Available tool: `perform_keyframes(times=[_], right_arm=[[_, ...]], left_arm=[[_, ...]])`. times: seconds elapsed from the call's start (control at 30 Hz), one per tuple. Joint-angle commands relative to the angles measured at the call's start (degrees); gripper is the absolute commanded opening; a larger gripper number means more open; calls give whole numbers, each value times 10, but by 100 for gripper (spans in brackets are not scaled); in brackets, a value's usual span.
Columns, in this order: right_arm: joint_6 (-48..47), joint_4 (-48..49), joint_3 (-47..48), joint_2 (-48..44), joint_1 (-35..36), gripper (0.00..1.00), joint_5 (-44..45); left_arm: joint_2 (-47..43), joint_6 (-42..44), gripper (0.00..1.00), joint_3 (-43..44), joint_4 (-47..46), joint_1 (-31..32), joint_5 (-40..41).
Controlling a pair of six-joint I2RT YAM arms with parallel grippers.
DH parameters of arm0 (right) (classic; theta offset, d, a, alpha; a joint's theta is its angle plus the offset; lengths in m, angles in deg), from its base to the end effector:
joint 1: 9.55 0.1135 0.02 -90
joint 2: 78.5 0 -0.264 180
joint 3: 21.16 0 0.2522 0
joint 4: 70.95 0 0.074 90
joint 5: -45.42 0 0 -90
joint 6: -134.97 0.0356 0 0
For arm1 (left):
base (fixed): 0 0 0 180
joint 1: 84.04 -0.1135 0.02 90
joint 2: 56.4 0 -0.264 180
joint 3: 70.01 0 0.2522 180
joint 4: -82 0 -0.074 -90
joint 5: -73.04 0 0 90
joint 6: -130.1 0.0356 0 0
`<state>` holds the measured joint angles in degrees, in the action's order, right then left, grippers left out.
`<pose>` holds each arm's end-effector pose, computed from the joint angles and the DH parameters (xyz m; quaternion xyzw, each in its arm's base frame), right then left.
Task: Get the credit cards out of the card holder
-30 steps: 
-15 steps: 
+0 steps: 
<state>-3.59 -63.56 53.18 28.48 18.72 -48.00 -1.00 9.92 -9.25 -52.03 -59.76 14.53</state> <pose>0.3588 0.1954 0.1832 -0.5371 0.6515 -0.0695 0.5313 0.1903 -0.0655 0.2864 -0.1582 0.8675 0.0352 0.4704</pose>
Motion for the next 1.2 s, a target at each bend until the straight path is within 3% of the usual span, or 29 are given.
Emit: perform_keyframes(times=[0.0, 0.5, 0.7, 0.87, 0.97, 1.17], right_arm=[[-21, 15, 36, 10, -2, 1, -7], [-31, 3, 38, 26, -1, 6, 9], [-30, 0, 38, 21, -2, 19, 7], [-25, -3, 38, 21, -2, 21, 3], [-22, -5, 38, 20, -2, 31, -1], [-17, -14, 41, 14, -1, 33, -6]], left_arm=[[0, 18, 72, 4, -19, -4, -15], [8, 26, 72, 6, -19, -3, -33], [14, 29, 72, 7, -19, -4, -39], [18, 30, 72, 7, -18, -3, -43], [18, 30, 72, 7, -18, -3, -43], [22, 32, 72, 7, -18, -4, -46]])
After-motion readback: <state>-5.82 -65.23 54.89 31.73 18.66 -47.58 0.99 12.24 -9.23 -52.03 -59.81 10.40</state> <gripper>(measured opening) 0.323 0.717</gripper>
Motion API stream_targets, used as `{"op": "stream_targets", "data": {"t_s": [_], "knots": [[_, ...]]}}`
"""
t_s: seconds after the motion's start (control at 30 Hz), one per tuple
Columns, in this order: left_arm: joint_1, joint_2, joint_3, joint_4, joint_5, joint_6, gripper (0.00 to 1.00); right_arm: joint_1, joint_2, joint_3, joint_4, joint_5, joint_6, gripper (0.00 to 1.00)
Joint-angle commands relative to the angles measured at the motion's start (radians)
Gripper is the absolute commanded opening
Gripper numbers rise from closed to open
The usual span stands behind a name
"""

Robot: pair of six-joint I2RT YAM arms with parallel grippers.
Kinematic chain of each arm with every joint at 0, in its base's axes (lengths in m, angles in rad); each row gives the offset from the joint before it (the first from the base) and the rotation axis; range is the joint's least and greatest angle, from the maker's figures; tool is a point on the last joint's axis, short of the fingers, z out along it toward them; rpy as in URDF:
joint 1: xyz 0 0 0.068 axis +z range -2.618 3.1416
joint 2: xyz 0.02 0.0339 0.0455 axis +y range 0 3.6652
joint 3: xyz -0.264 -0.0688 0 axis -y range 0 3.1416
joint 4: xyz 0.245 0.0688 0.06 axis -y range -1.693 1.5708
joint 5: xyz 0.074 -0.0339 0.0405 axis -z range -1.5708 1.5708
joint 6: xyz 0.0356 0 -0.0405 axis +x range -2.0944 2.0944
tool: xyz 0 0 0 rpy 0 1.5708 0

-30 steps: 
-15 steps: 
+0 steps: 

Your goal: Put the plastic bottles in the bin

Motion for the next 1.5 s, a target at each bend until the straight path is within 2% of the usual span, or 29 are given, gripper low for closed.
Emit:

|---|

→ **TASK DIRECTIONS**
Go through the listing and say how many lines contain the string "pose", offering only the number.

→ **RESPONSE**
2